A quote will be provided to you after your consult with Dr. Alexander. Cost is always a consideration in elective surgery. We offer patient financing plans, so be sure to ask.

Costs include:

  • Surgeon’s fee
  • Operating Room and Supplies
  • Anesthesia fees
  • Prescriptions for medication
  • Post-surgery garments, and
  • Medical tests

Most health insurance plans will not cover elective surgery, related complications or another surgery to revise the appearance of your ears. Some procedures may be covered by health insurance, particularly when it is performed to relieve medical symptoms or to restore hearing function. Pre-certification is often required for reimbursement or coverage. Be sure to consult with your insurance company in advance of any surgery.

IMPORTANT TERMS TO KNOW

Anesthesia—General: The patient is asleep, requiring that the airway be protected, either by a standard breathing tube, or by a laryngeal mask (LMA), an inflatable mask that goes in the back of the throat but doesn’t go down the trachea. Through the airway, an anesthesiologist gives gases to put the patient asleep. Drugs may also be given through the IV.

Anesthesia—Local: The surgical area is numbed up with an injection, but the patient is awake. Sometimes a patient will be given an oral medication, like Valium, to help with relaxation.

Anesthesia— Sedation (Twilight): The patient is made sleepy with medications given through an IV. The level of sedation can be adjusted, from barely sleepy to very sleepy. Sometimes sedation is given by the surgeon, but most of the time it is administered by an M.D. anesthesiologist.

Antihelical Fold: A fold that is just inside the rim of the ear.

Conchal (CON-chul) Cartilage: The largest and deepest concavity of the external ear.

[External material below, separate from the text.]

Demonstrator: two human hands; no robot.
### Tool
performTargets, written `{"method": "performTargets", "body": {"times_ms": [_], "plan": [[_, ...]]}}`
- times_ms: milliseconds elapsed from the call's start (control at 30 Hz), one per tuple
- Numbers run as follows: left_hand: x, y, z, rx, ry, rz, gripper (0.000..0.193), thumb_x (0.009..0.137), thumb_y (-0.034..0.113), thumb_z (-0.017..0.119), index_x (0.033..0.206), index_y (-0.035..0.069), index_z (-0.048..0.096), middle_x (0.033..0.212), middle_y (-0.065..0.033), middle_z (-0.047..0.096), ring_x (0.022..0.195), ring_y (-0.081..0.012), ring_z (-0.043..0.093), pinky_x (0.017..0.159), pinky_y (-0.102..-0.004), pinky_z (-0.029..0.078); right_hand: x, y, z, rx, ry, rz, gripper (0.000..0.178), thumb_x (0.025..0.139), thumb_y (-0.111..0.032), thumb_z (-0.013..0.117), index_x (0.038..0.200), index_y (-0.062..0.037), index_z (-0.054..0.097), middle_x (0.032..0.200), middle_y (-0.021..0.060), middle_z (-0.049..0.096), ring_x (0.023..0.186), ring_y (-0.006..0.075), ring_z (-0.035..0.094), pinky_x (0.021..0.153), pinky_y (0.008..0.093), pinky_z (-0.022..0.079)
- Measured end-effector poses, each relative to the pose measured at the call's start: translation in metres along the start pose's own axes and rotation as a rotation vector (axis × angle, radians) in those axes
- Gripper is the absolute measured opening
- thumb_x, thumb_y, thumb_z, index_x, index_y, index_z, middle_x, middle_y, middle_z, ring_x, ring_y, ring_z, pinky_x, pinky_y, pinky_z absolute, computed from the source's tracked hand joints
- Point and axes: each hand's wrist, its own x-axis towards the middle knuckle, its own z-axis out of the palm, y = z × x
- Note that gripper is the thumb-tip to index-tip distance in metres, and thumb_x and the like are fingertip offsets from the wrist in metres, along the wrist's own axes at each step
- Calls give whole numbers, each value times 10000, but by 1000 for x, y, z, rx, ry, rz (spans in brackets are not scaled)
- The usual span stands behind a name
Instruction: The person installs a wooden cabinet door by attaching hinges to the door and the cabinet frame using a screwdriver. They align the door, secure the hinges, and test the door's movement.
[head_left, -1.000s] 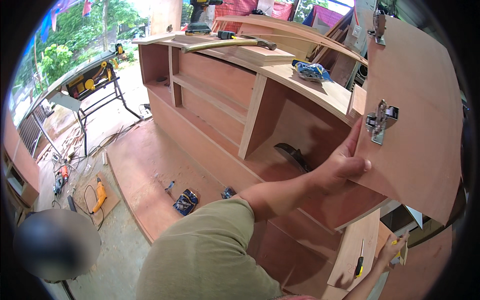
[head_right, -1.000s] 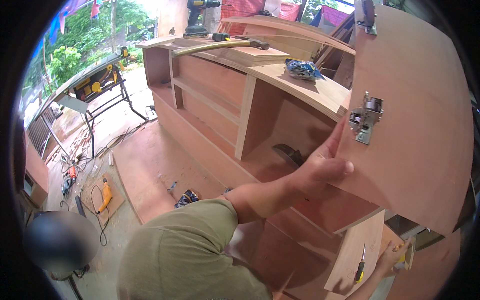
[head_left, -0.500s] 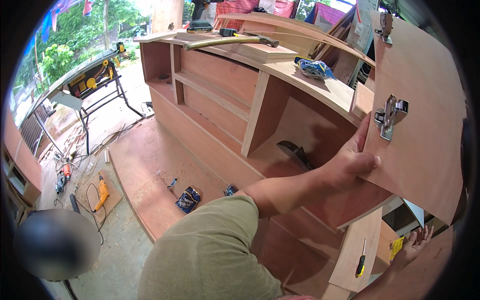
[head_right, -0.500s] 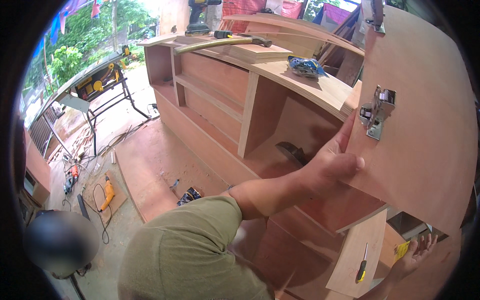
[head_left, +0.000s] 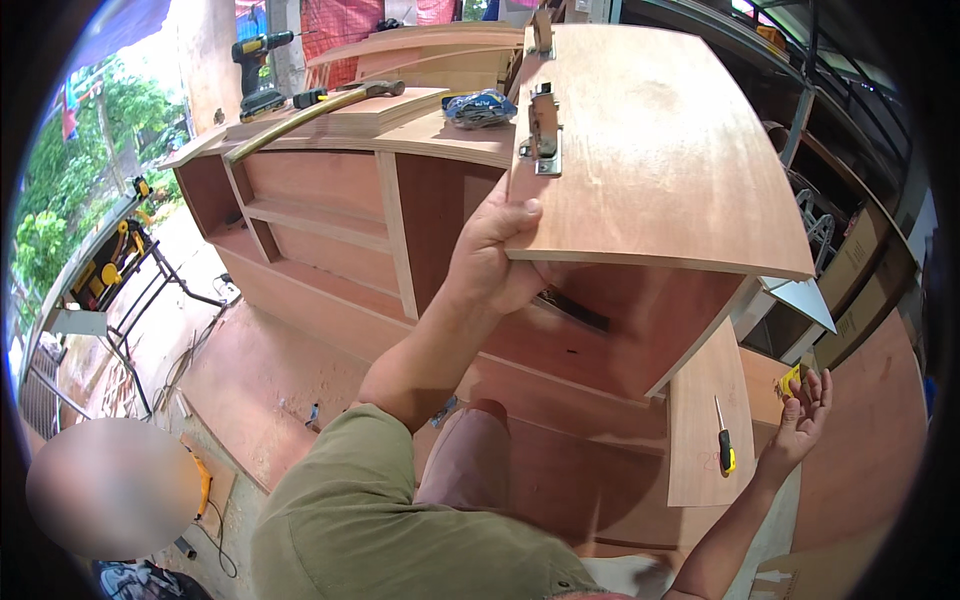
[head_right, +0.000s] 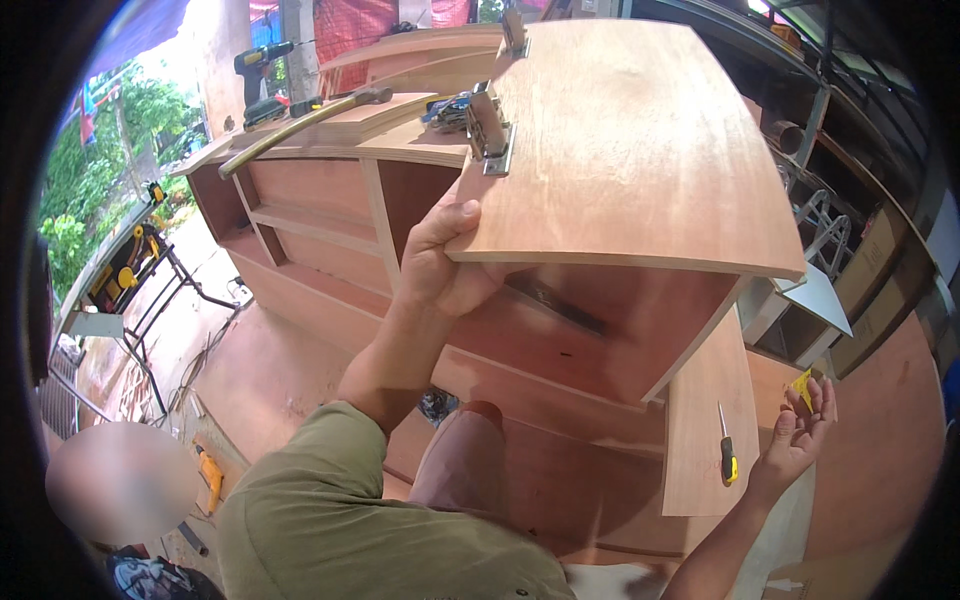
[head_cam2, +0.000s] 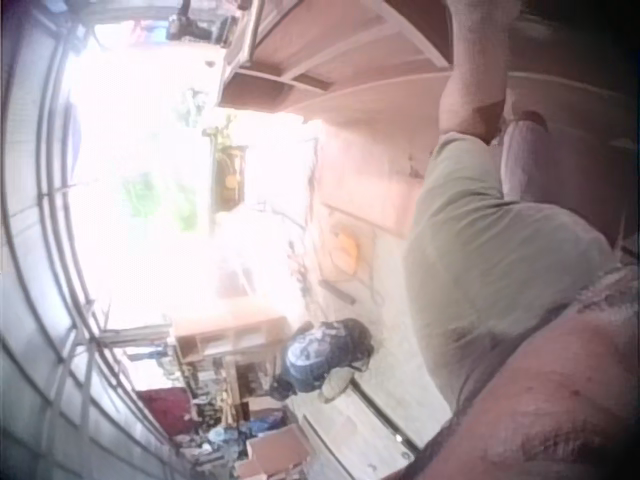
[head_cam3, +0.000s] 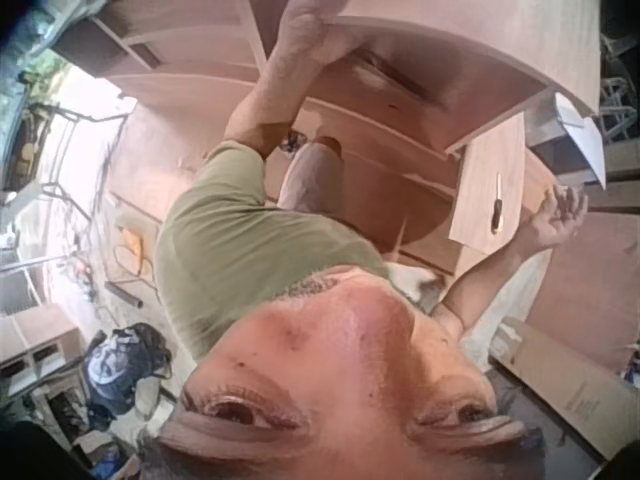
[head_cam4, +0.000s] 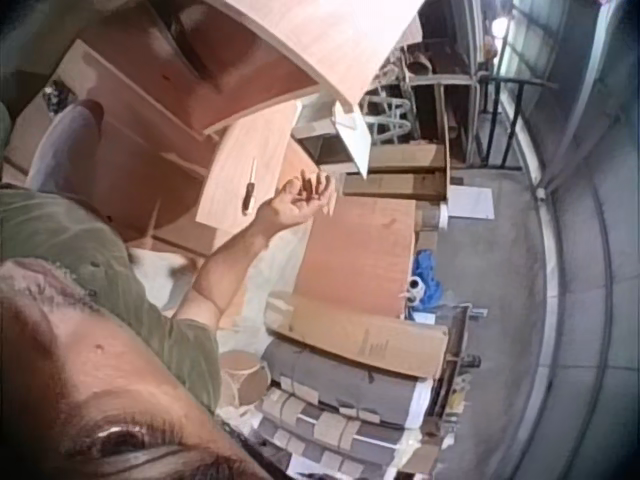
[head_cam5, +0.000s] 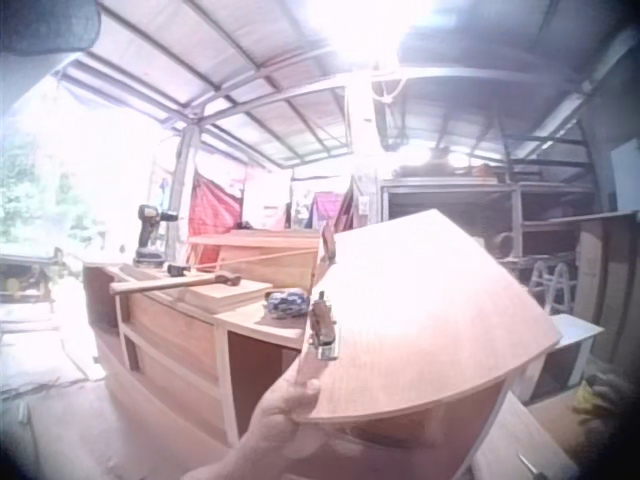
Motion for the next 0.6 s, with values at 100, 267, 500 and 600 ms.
{"method": "performTargets", "body": {"times_ms": [100, 267, 500, 600], "plan": [[2, 6, 0, -27, 8, -59, 561, 876, 80, 467, 1395, -9, 272, 1238, -205, 527, 1076, -322, 622, 789, -466, 606, -3, 5, -4, 27, -4, 11, 565, 920, -184, 604, 1426, -42, 394, 1324, 122, 490, 1093, 192, 551, 963, 321, 415], [2, 25, 0, -129, -12, -150, 633, 868, 137, 505, 1430, -5, 250, 1333, -250, 476, 1151, -397, 561, 921, -563, 522, -7, -1, 0, 40, -6, 4, 563, 913, -164, 594, 1424, -38, 394, 1325, 123, 491, 1082, 188, 547, 952, 316, 417], [8, 79, -10, -334, -223, -279, 528, 942, 167, 426, 1319, -189, 326, 1337, -346, 451, 1244, -467, 472, 1029, -577, 445, -12, 1, 9, 86, -30, -1, 555, 911, -163, 604, 1413, -32, 407, 1327, 115, 506, 1071, 174, 568, 933, 305, 435], [9, 105, -21, -232, -44, -228, 489, 949, 143, 408, 1300, -189, 339, 1315, -352, 464, 1196, -470, 515, 1012, -565, 469, -16, 0, 12, 105, -15, 7, 563, 892, -212, 668, 1380, -40, 446, 1299, 111, 517, 1057, 166, 560, 920, 303, 437]]}}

Constricted Ear: Also called a lop or cup ear, has varying degrees of protrusion, reduced ear circumference, folding or flattening of the upper helical rim, and lowered ear position.

Cryptotia (crip-TOE-shuh): Also called hidden ear, occurs when the upper rim of the ear is buried beneath a fold of scalp secondary to abnormal folding of the upper ear cartilage toward the head. The folding is the reverse of that commonly seen in the protruding ear.

Ear Axis: The main line of ear growth.

Macrotia (ma-CROW-shuh): Overly large ears; a rare condition.

Microtia: (my-CROW-shuh): The most complex congenital ear deformity when the outer ear appears as either a sausage-shaped structure resembling little more than the earlobe, or has more recognizable parts of the concha and tragus or other normal ear features. It may or may not be missing the external auditory or hearing canal. Hearing is impaired to varying degrees.

Otoplasty: A surgical procedure also known as ear surgery to improve the shape, position or proportion of the ear.

Stahl’s Ear: An ear that is distorted in shape due to an abnormal fold of cartilage.